=== Begin Enclosure ===

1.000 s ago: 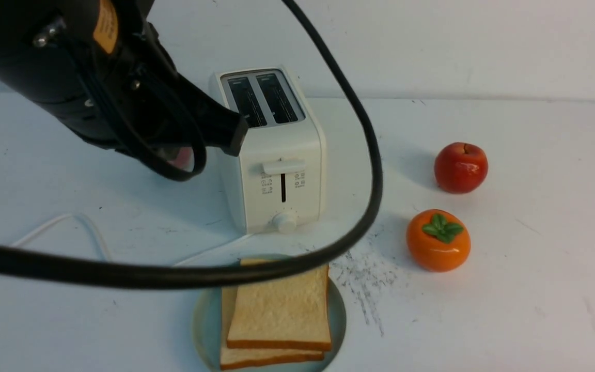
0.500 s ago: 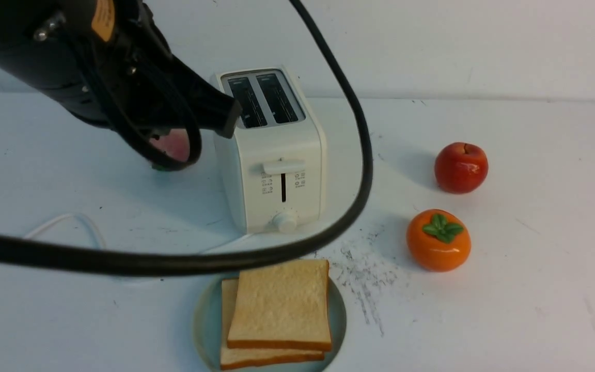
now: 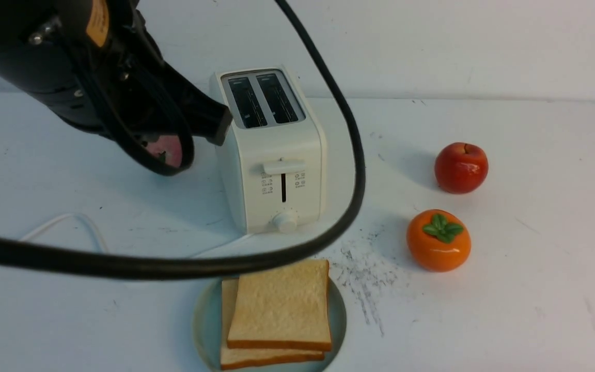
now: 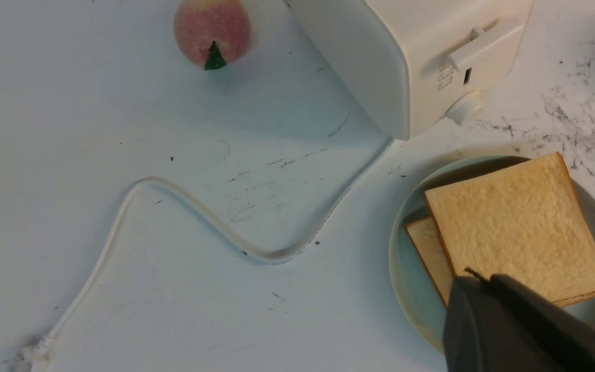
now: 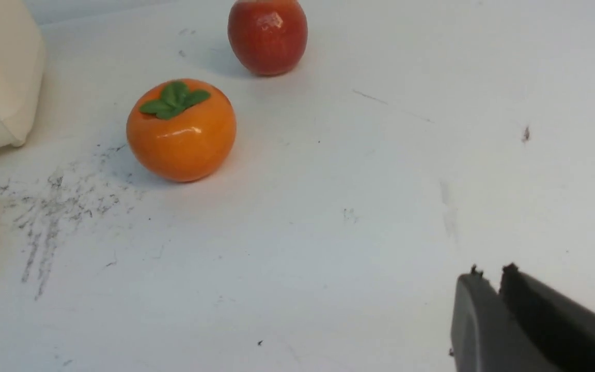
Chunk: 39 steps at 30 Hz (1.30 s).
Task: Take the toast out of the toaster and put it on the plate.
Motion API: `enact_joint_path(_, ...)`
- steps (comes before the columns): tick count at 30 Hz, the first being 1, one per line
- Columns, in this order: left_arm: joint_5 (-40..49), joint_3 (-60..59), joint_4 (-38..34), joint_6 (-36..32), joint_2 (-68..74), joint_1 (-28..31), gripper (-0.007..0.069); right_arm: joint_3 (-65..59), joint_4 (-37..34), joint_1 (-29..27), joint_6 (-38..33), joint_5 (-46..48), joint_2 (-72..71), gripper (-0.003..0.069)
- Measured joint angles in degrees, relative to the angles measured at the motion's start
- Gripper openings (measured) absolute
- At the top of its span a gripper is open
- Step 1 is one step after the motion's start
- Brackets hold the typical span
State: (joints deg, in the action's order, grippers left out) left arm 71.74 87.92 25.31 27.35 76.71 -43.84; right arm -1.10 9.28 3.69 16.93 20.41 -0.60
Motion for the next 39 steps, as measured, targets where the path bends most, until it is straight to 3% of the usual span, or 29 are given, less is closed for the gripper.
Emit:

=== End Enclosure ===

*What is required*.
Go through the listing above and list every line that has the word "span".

*Output below*.
- At the top of its span a gripper is open
- Brackets hold the typical span
Motion for the next 39 steps, as measured, targets where the path bends most, until it is straight to 3% of the usual span, or 29 are given, less is closed for the gripper.

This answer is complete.